Therefore, this Commonwealth government has always been concerned at finding the most productive way of delivering those services. I will check these figures because I want to be absolutely sure in giving Senator Harradine an answer, but as I understand it in terms of the Commonwealth public service the result has been not to put people out of work but, rather, to not to fill positions when they become vacant and thus shrink the size of the public sector in comparison with that of the rest of the economy.

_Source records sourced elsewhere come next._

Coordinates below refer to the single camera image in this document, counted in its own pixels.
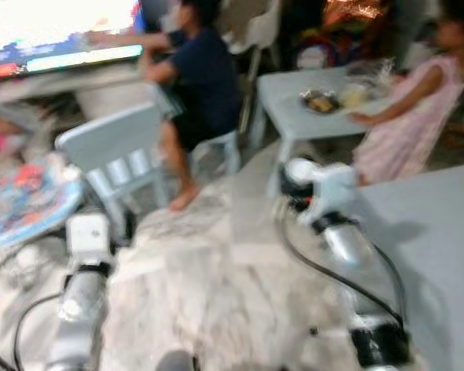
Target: navy blue shirt
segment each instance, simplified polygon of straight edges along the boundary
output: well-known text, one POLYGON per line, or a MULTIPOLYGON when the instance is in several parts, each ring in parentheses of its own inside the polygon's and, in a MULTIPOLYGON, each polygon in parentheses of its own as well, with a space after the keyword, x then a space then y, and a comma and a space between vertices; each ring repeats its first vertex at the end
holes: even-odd
POLYGON ((234 62, 218 31, 205 28, 189 40, 181 32, 174 32, 170 39, 178 46, 169 61, 187 92, 186 109, 218 134, 235 129, 241 92, 234 62))

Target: hand
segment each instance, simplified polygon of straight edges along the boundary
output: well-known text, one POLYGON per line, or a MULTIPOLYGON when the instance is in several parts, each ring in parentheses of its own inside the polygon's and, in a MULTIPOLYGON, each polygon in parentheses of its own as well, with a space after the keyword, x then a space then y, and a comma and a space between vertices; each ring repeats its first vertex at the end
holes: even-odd
POLYGON ((403 82, 403 81, 405 81, 406 79, 407 79, 407 77, 404 76, 404 75, 394 75, 393 76, 394 84, 396 84, 396 85, 403 82))
POLYGON ((91 45, 98 45, 98 44, 112 44, 115 40, 115 35, 111 35, 106 32, 93 32, 89 31, 84 34, 86 36, 87 41, 91 45))
POLYGON ((357 112, 354 112, 349 114, 349 118, 355 123, 363 126, 374 126, 377 124, 376 117, 367 114, 358 114, 357 112))

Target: table leg
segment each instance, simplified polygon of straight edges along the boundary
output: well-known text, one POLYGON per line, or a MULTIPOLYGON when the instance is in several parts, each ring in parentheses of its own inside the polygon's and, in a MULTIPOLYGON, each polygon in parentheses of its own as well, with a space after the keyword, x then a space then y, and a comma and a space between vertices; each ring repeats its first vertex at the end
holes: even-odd
POLYGON ((254 120, 249 134, 249 146, 253 150, 258 150, 263 142, 264 130, 266 128, 266 112, 261 103, 261 96, 258 92, 256 108, 254 109, 254 120))
POLYGON ((280 195, 280 182, 278 179, 278 170, 280 164, 286 163, 291 156, 292 150, 295 147, 295 141, 283 141, 281 142, 280 151, 278 153, 277 160, 273 166, 273 171, 268 181, 268 187, 266 194, 268 197, 275 198, 280 195))

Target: bare foot
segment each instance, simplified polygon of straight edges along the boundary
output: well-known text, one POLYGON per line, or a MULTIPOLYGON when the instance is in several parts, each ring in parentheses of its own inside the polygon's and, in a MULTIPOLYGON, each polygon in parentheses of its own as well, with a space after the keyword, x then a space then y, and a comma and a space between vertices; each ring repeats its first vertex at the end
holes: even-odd
POLYGON ((197 185, 185 190, 170 203, 169 210, 183 211, 199 194, 200 188, 197 185))

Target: leg
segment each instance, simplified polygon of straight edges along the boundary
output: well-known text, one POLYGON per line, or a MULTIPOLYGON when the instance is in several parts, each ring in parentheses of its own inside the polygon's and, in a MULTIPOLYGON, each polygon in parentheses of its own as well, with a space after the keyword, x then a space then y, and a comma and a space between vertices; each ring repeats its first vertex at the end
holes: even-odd
POLYGON ((251 149, 257 150, 263 142, 264 130, 266 128, 266 113, 264 112, 263 104, 261 103, 261 95, 258 91, 256 98, 256 108, 254 109, 254 120, 249 134, 249 145, 251 149))
POLYGON ((179 134, 173 123, 163 124, 162 146, 170 167, 180 181, 180 194, 170 203, 169 208, 173 211, 181 211, 198 196, 200 190, 191 176, 186 150, 180 144, 179 134))
POLYGON ((268 181, 267 196, 275 198, 280 193, 280 185, 278 182, 278 170, 280 164, 286 163, 290 159, 292 150, 295 147, 295 141, 284 141, 281 142, 280 152, 278 153, 277 161, 274 164, 273 172, 268 181))

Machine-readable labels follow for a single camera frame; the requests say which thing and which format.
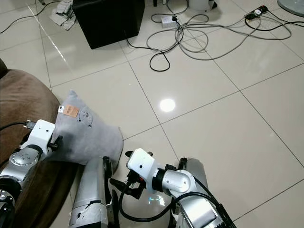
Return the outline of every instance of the power strip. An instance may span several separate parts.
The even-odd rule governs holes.
[[[268,8],[266,6],[260,6],[259,8],[255,9],[254,11],[251,11],[247,15],[245,15],[245,18],[247,20],[252,20],[254,18],[258,18],[261,14],[267,13]]]
[[[179,19],[177,17],[173,19],[173,16],[164,16],[161,18],[161,22],[163,29],[174,28],[178,26]]]

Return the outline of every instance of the pillow tag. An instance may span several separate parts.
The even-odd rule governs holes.
[[[69,115],[71,117],[76,117],[78,114],[79,108],[76,108],[74,106],[71,105],[67,105],[65,106],[64,110],[63,110],[63,114],[64,115]]]
[[[64,108],[65,108],[64,106],[59,105],[58,112],[63,113]]]

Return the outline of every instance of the black box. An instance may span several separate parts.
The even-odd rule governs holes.
[[[144,0],[74,0],[73,11],[91,49],[137,36]]]

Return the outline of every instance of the white label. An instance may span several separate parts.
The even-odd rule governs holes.
[[[255,13],[258,14],[258,15],[260,15],[262,12],[259,9],[256,9]]]
[[[63,113],[63,110],[64,110],[64,109],[65,109],[64,106],[59,105],[58,112],[59,112],[59,113]]]

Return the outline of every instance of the gray pillow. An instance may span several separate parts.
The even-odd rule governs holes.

Having said that, I have to say that in some areas of state government operations people have been put directly out of work in a way which raises questions about proper management of industrial relations procedures and proper handling of redundancy arrangements. In some cases this has been done under a quite nebulous guise which is not, in the view of this Commonwealth government, the most efficient way to go about delivering those services. I will look at Senator Harradine's question again in the Hansard, but the essential point is that we have a fundamental obligation to deliver high quality services at the least possible cost and ensure that the Australian public sector is in fact an efficient deliverer of those services.
Senator HARRADINE
—Could the minister in his response also attend to the other question that the productivity gains have been, as EPAC says, passed on to government and presumably not to consumers? Could the minister have a look at that and come back to me?
Senator COOK
—I certainly will have a look at that question. As I recall, EPAC was saying that the gains reaped by greater efficiencies in government business enterprises and in other sectors of the delivery of government services created productivity gains overall. Of course, they come through in the form of less pressure on taxation, or less pressure on fiscal measures and less pressure on the budget in terms of deficits. I will take on board your question and I will give you a fuller answer when I have consulted the Treasurer on what you have put forward.